Nicht mal jeder Fünfte in Indone­sien glaubt an den Klimawandel, obwohl das Land stärker davon betroffen ist als die meisten anderen Länder. Vielleicht braucht man eine gewisse Portion Fatalismus, wenn man auf einem seismisch hyperaktiven Zipfel der Welt lebt. Aber man sollte die Leute trotzdem nicht damit alleinlassen.

Der Ärger über die Stadtverwaltung schwoll an und wieder ab, und das Leben ging weiter. In einigen Vierteln steht noch immer eine stinkende Brühe. Bei der Mutter eines Freundes war das Wasser in die Küche eingedrungen und hatte die Elektrogeräte ruiniert. Einen neuen Kühlschrank wollen sie aber erst kaufen, wenn die „Flutsaison“ vorbei ist, also verbringen sie den Rest des Monats ohne Kühlschrank.
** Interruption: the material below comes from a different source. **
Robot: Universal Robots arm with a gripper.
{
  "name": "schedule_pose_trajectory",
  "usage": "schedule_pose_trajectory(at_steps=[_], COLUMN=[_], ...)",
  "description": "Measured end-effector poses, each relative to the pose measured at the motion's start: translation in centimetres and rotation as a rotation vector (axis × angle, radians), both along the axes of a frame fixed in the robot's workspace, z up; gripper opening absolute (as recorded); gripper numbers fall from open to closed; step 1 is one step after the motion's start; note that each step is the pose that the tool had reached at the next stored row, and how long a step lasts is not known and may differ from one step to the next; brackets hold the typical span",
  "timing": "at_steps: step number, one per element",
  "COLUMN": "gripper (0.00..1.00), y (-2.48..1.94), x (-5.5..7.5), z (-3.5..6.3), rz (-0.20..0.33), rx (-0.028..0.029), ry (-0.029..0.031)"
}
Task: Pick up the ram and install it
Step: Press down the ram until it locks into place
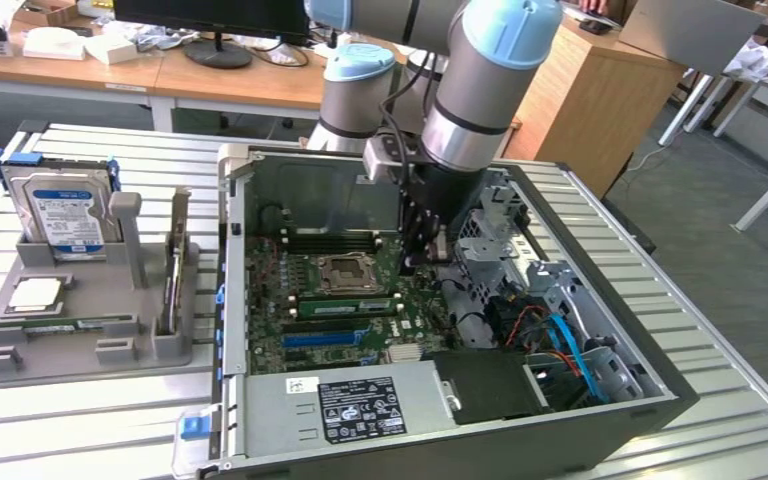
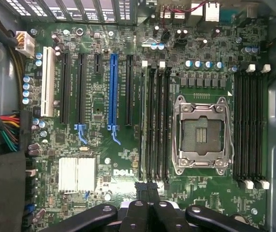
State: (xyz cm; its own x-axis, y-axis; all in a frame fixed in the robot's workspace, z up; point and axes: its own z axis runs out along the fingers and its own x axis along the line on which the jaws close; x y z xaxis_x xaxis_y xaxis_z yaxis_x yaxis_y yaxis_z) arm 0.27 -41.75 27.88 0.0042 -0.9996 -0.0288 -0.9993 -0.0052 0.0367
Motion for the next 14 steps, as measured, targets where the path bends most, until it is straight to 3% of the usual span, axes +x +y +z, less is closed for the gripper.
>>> schedule_pose_trajectory(at_steps=[14], gripper=[0.10], y=[0.00], x=[0.00], z=[-0.80], rz=[0.000], rx=[-0.0002], ry=[0.0000])
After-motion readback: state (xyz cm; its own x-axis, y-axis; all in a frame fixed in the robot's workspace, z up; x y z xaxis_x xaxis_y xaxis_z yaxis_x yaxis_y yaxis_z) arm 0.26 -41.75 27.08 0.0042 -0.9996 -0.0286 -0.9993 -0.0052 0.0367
Die Überschwemmungen haben auch das beliebteste Gesprächsthema in Jakarta wiederbelebt: Wird die Hauptstadt bald wirklich nach Borneo verlegt? Ich persönlich bin der Meinung, dass man sich bei dem Thema ohnehin nur in Mutmaßungen ergeht, also höre ich einfach zu: „Ja, spätestens in drei Jahren, es wird das Vermächtnis von Präsident Jokowi sein.“ – „Nein, an der Verlegung ist noch jeder Präsident seit Sukarno gescheitert.“ – „Ja, aber sie wird eine Geisterstadt sein, wie Myanmars Hauptstadt Naypyidaw.“ – „Nein, das würde der Korruption zu viele Tore öffnen.“

Tatsache ist, dass niemand sagen kann, ob die Hauptstadt nach Ostborneo ziehen wird oder nicht. Und die Verwirrung ist durchaus beabsichtigt, denn der jetzige Präsident schätzt genau wie seine Vorgänger den Überraschungseffekt. Indonesiens Regierungen kündigen gern tollkühne Pläne an, wie zum Beispiel eine Krankenversicherung für alle – die sie dann tatsächlich irgendwie auch umsetzen.
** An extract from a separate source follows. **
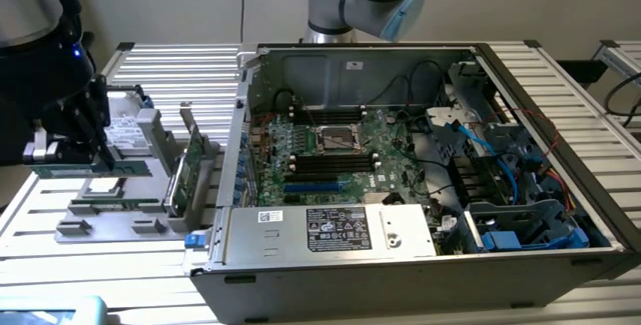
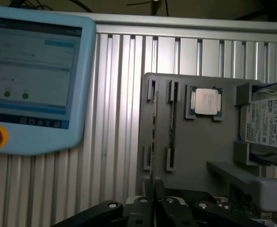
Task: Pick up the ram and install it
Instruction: 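Pick up the ram and move it above insertion slot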
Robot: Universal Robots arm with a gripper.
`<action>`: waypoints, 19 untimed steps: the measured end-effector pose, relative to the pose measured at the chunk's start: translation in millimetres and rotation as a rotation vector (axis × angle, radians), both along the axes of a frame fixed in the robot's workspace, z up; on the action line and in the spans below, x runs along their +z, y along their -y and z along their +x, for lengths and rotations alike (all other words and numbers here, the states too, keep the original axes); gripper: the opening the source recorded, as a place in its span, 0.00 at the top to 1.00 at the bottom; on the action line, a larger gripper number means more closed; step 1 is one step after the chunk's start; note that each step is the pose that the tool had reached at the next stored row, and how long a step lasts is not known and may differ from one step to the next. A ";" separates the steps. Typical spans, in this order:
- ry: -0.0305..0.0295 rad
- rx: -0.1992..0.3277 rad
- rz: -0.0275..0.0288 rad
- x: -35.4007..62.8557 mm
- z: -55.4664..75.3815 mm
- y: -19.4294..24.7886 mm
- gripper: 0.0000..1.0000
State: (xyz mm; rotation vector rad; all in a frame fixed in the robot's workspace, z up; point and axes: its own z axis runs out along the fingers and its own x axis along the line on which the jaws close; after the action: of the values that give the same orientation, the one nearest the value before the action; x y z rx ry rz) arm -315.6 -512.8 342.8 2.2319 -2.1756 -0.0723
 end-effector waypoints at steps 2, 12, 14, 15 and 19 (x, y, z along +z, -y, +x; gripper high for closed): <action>0.0001 0.000 0.0001 9.1 6.1 0.4 0.87; -0.0035 0.000 0.0000 44.0 48.3 2.8 0.87; -0.0045 0.000 -0.0001 45.9 57.2 2.9 0.87; -0.0046 0.000 0.0000 46.2 62.1 2.9 0.87; -0.0047 0.000 0.0000 46.4 80.2 2.9 0.87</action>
State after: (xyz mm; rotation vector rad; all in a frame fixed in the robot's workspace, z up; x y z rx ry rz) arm -235.4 -515.7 389.2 2.2296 -2.1731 -0.0774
Bei solchen Unterhaltungen kommt man irgendwann auch immer auf den Vorschlag zu sprechen, den Hotel-Indonesia-Kreisel im Stadtzentrum in einen Park umzuwandeln, mit einer schwimmenden Plattform zum Joggen und einer „grünen Oase“. Das ist so ambitioniert, dass es schon wieder lustig ist. Wenn die Hauptstadt wirklich umziehen sollte, hätte Jakarta allerdings noch weniger Mittel für Infrastrukturprojekte als heute. Realistischer scheint deshalb auch die Ankündigung, vier neue Malls mit insgesamt 39 200 Quadratmetern Verkaufsfläche zu bauen – und das ausgerechnet in einer Stadt, in der es bereits so viele davon gibt, dass sich mancherorts Shoppingcenter an Shoppingcenter reiht.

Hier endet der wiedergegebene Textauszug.